(Data entries)
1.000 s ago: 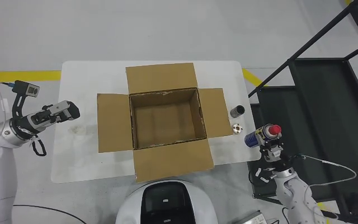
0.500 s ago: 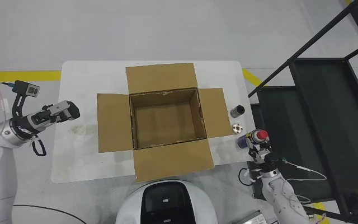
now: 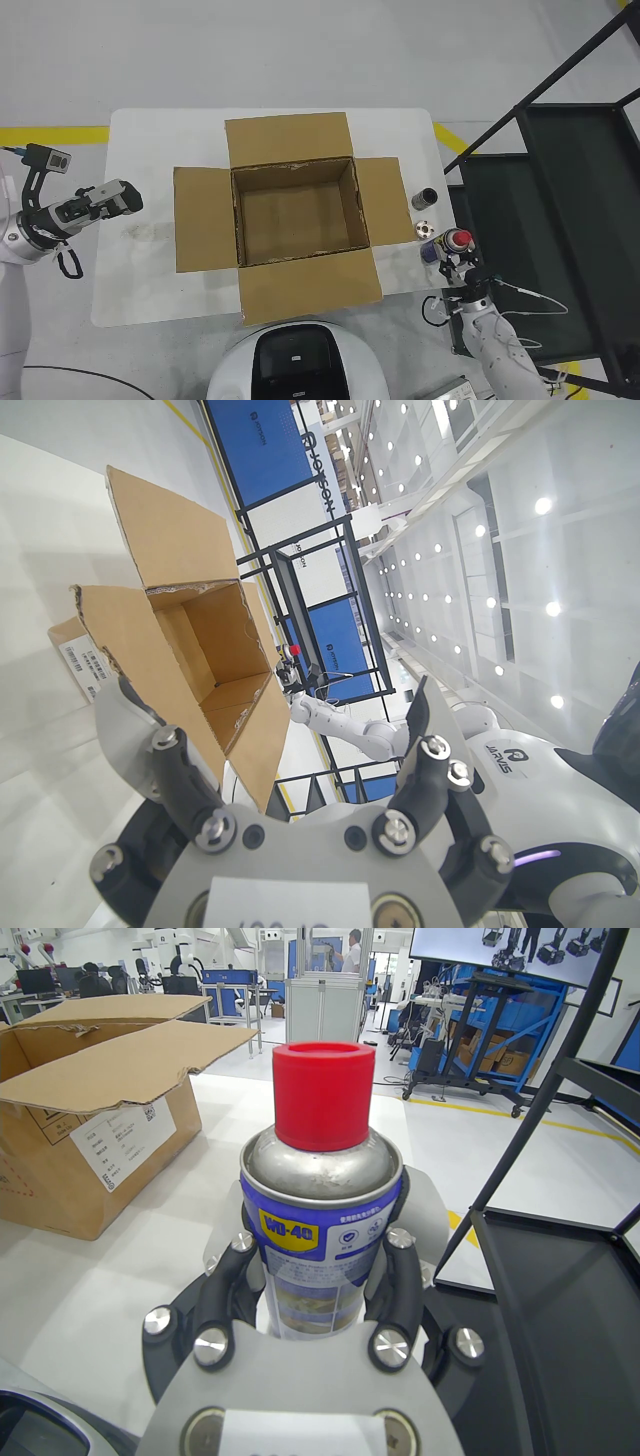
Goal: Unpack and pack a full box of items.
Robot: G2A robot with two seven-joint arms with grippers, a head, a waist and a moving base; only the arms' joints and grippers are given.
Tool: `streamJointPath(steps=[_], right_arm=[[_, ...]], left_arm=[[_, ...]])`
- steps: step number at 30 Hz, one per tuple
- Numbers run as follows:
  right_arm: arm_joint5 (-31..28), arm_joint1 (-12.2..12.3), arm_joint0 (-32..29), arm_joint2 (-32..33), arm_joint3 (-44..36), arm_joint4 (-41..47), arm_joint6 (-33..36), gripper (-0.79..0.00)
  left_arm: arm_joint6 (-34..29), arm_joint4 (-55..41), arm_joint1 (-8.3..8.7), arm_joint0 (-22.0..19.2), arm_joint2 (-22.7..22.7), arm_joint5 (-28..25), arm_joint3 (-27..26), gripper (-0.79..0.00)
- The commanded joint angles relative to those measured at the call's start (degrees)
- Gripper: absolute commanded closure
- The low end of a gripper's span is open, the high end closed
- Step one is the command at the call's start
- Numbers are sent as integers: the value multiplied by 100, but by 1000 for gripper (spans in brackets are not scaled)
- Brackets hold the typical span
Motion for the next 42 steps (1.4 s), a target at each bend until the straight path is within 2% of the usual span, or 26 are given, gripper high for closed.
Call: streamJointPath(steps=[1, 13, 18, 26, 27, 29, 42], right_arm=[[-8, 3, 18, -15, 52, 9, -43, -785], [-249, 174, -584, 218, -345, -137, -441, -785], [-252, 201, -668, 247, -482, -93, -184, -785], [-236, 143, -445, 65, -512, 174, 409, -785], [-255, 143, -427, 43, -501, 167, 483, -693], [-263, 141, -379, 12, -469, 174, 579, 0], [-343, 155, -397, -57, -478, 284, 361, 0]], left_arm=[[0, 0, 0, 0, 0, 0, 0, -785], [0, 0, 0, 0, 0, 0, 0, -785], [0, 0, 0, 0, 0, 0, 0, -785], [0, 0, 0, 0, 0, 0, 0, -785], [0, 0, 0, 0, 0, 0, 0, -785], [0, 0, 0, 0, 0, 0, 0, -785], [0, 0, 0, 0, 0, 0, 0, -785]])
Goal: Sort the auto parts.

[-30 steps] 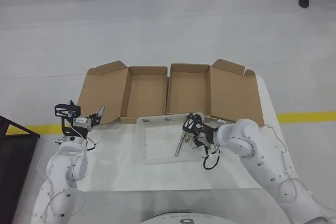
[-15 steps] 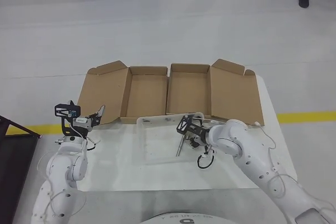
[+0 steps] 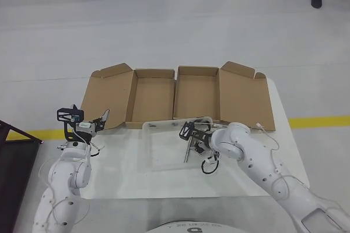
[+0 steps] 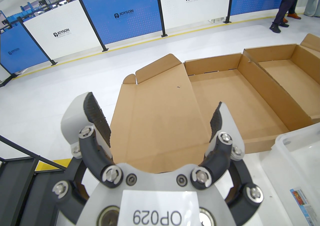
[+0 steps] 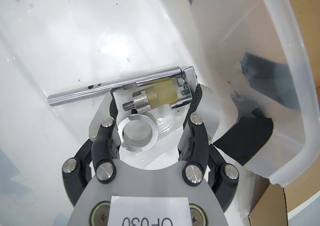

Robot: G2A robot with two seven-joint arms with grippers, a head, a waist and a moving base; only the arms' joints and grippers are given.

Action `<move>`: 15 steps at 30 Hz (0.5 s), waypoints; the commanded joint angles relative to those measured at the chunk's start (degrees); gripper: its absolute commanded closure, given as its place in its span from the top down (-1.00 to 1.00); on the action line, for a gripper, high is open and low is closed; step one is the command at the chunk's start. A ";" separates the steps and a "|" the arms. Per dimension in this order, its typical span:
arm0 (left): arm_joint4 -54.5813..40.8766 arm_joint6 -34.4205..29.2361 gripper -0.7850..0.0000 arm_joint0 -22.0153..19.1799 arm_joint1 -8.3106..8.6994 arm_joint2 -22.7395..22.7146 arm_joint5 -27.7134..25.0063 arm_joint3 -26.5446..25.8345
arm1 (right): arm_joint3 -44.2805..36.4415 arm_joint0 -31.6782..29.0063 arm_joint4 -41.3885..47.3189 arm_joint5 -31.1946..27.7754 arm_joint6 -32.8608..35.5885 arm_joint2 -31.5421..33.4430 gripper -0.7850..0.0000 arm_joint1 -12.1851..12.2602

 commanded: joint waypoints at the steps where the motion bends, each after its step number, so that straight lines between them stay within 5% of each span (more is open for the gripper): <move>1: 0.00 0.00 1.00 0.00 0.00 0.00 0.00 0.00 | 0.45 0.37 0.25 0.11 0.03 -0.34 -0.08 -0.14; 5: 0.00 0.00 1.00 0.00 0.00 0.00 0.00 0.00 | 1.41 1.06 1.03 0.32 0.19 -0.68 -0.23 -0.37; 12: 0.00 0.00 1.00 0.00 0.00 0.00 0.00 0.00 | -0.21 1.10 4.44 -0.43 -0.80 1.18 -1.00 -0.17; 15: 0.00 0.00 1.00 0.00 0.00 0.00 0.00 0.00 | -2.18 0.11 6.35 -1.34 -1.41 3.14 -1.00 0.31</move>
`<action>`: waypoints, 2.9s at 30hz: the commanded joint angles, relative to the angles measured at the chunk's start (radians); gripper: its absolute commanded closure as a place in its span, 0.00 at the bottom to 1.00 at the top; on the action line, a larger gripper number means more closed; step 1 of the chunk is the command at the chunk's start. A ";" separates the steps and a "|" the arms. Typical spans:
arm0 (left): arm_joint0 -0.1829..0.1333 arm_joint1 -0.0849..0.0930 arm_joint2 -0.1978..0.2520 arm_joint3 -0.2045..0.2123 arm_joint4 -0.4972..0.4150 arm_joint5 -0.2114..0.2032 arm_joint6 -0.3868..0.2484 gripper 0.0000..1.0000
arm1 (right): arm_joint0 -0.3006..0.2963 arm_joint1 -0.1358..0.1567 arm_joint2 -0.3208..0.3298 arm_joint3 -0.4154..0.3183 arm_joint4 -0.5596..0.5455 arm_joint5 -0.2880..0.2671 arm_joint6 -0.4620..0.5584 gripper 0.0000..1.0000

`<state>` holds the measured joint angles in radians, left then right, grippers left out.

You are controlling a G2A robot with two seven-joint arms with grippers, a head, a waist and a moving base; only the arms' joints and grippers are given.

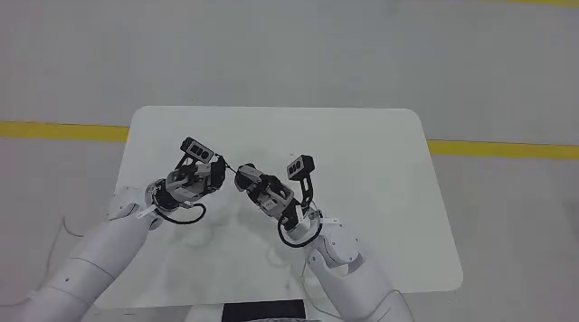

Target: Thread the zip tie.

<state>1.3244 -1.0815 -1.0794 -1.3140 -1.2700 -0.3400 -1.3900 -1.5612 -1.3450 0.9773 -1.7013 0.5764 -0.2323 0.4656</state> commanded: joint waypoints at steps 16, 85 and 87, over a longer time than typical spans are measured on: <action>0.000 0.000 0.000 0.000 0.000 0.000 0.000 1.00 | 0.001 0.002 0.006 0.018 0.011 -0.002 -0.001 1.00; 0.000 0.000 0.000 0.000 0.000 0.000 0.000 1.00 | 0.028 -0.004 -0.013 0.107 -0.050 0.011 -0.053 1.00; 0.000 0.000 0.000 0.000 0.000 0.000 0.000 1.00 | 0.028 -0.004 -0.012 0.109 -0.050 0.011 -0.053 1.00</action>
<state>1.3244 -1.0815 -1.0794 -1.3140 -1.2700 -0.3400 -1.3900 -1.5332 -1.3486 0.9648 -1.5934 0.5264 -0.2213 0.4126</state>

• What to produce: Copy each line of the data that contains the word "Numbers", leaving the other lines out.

• Expected output:
- Numbers run as follows:
- Numbers are sent as integers: the value multiplied by 100, but by 1000 for gripper (spans in brackets are not scaled)

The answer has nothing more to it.